▶ EXERCISE AIM: Using the listing below, set down exactly the lines starting at the line that contains "red pawn front?" and ending at the line that contains "blue piece back?", both included, and no others.

▶ DATA PROVIDED:
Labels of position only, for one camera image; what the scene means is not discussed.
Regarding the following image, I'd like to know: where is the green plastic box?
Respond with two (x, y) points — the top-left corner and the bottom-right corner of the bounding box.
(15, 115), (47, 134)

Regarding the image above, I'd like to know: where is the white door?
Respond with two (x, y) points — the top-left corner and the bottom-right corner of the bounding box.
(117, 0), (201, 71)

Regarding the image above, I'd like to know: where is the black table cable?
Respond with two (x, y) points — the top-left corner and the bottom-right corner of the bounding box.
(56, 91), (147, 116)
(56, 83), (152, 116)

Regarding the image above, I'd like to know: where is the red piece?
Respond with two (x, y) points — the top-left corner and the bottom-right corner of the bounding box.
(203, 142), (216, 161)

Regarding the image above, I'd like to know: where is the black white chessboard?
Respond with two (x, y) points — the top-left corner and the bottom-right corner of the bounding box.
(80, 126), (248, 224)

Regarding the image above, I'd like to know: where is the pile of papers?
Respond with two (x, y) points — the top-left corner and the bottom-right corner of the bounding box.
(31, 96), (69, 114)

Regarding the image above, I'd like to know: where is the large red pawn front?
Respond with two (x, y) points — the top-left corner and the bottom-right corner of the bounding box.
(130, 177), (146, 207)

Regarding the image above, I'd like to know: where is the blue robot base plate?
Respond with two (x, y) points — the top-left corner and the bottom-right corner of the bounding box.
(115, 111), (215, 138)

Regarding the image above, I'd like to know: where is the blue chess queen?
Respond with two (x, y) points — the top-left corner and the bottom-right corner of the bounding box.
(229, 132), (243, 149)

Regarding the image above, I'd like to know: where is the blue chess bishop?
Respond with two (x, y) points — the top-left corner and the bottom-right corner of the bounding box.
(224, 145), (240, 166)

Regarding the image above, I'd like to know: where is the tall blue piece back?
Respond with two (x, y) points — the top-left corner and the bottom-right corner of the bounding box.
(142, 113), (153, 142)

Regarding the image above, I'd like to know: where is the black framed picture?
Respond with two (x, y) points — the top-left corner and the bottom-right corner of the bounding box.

▶ WORKED SOLUTION:
Regarding the image above, I'd like to know: where is the large red pawn front?
Respond with two (x, y) points — the top-left corner and the bottom-right corner of the bounding box.
(130, 177), (146, 207)

Regarding the image above, I'd like to know: where is the blue robot base plate?
Respond with two (x, y) points — the top-left corner and the bottom-right corner of the bounding box.
(115, 111), (215, 138)

Regarding the image above, I'd like to know: where is the blue chess queen?
Respond with two (x, y) points — the top-left corner and the bottom-right corner of the bounding box.
(229, 132), (243, 149)

Regarding the image above, I'd like to know: where is the blue chess bishop?
Respond with two (x, y) points — the top-left corner and the bottom-right corner of the bounding box.
(224, 145), (240, 166)

Regarding the image above, I'd like to know: where is the tall blue piece back?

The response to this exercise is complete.